:: WHAT YOU SHOULD DO ::
Only these lines of the data below are wanted: the one with "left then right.", the one with "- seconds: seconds", and any lines between them, each repeated exactly.

:: THE DATA ::
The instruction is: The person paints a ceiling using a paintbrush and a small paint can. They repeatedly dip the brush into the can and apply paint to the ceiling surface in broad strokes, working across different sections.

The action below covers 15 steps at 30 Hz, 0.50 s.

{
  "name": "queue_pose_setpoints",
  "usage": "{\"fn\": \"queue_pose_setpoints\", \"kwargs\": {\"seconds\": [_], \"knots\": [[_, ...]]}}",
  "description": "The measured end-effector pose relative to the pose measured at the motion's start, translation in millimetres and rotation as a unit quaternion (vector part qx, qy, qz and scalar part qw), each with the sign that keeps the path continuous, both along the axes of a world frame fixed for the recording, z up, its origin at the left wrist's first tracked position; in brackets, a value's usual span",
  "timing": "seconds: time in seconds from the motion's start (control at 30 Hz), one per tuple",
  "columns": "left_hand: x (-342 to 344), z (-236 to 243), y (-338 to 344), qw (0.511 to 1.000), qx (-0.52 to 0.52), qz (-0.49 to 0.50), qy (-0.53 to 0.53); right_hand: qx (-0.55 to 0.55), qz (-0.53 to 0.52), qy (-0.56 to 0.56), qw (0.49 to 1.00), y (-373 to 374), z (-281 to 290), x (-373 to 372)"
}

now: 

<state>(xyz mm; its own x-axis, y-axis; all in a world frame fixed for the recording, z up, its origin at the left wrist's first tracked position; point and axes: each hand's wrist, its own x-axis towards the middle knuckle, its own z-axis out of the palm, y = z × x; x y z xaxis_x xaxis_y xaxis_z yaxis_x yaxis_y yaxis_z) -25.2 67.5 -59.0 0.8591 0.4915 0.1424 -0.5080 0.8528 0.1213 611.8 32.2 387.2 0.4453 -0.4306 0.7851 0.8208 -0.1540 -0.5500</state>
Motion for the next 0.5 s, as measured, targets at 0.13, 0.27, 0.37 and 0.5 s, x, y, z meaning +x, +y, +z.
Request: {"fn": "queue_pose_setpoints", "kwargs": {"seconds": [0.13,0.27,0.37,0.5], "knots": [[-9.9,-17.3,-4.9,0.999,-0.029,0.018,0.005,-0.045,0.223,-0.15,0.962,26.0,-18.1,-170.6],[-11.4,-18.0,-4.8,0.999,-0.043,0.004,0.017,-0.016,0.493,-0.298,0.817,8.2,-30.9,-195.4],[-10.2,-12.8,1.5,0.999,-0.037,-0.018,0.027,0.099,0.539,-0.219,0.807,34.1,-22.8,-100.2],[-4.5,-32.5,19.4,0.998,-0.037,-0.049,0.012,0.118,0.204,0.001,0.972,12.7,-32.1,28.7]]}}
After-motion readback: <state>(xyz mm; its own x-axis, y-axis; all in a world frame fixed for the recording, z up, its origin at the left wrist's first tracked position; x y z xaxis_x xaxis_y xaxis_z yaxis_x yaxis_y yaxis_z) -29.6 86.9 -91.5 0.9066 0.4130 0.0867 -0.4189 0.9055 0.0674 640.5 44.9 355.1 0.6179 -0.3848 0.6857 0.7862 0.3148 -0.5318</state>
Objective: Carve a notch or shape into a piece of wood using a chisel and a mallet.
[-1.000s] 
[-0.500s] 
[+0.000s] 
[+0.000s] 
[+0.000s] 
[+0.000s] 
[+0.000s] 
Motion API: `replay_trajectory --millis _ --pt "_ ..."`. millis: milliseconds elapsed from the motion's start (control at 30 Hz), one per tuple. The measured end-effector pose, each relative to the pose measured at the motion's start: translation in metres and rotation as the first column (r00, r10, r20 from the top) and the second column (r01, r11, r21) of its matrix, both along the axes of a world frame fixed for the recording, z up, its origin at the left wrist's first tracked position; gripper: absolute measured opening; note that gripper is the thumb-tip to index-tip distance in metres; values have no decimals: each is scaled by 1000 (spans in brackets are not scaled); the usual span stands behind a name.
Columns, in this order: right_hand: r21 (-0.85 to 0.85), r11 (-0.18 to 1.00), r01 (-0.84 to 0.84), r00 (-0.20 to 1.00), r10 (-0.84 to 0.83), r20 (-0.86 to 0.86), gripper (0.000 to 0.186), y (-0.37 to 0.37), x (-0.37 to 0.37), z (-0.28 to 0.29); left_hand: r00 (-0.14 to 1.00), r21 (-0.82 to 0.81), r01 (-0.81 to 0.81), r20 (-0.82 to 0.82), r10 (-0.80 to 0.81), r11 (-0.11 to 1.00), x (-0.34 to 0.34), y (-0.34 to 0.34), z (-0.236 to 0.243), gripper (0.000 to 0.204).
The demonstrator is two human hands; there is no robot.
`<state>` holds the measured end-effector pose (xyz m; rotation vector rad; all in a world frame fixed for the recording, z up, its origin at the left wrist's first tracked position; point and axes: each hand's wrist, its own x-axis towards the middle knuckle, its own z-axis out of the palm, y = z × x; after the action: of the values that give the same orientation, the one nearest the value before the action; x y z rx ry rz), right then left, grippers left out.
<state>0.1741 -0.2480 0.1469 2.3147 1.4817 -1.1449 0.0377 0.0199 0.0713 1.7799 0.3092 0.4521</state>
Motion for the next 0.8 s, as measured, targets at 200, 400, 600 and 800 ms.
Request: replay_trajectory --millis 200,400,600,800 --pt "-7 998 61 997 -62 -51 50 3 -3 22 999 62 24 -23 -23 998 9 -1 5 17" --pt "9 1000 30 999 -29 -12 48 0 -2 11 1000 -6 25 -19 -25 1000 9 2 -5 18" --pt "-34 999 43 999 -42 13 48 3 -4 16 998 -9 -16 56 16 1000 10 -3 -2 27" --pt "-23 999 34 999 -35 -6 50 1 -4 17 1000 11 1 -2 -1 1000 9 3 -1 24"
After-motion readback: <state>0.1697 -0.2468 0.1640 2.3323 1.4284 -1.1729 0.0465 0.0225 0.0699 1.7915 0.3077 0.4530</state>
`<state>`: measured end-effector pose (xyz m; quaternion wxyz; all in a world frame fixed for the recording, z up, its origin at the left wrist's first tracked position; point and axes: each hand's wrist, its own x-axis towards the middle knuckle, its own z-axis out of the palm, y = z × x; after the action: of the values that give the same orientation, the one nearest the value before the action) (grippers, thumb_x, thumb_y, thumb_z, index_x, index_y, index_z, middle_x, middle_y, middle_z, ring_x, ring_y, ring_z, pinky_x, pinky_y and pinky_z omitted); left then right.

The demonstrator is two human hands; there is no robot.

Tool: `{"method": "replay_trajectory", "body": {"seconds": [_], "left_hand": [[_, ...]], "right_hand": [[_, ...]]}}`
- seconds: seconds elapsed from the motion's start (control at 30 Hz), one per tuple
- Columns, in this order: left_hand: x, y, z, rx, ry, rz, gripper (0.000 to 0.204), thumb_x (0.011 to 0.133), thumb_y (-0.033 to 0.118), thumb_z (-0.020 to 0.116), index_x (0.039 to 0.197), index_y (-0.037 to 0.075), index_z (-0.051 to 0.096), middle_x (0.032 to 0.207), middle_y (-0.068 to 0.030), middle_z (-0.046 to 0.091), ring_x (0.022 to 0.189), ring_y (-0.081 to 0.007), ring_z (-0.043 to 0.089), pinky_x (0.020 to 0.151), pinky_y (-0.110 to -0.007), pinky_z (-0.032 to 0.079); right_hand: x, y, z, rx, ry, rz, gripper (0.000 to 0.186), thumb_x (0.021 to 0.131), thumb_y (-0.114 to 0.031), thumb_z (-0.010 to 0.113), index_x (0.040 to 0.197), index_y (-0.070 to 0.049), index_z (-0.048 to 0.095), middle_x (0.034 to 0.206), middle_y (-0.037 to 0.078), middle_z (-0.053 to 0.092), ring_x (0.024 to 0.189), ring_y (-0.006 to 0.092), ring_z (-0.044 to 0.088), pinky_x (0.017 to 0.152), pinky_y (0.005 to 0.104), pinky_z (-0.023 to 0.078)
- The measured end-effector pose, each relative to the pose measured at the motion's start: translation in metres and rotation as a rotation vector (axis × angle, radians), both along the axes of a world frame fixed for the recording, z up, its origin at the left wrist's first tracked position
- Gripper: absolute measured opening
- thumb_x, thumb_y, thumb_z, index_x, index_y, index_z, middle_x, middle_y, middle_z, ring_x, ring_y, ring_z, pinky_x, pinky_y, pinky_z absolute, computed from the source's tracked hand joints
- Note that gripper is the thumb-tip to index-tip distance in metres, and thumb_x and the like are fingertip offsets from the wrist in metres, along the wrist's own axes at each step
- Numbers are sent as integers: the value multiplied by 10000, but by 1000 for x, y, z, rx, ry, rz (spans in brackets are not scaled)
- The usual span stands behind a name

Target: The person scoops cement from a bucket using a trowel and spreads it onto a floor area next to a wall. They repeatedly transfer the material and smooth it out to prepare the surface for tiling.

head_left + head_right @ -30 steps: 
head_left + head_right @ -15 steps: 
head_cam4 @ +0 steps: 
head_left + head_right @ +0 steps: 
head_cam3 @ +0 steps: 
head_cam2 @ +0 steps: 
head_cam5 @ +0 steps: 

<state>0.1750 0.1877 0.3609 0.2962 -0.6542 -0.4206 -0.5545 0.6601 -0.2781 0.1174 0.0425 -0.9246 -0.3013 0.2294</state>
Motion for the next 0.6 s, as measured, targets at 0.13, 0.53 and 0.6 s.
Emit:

:: RESULT OF THE EXERCISE ::
`<state>`: measured end-effector pose (xyz m; quaternion wxyz; all in a world frame fixed for the recording, z up, its origin at the left wrist's first tracked position; point and axes: each hand's wrist, its own x-axis towards the middle knuckle, its own z-axis out of the palm, y = z × x; after the action: of the values that give the same orientation, the one nearest the value before the action) (grippers, thumb_x, thumb_y, thumb_z, index_x, index_y, index_z, middle_x, middle_y, middle_z, ring_x, ring_y, ring_z, pinky_x, pinky_y and pinky_z omitted); left then right.

The demonstrator is two human hands; there is no robot.

Tool: `{"method": "replay_trajectory", "body": {"seconds": [_], "left_hand": [[_, ...]], "right_hand": [[_, ...]]}}`
- seconds: seconds elapsed from the motion's start (control at 30 Hz), one per tuple

That completes the answer to the exercise.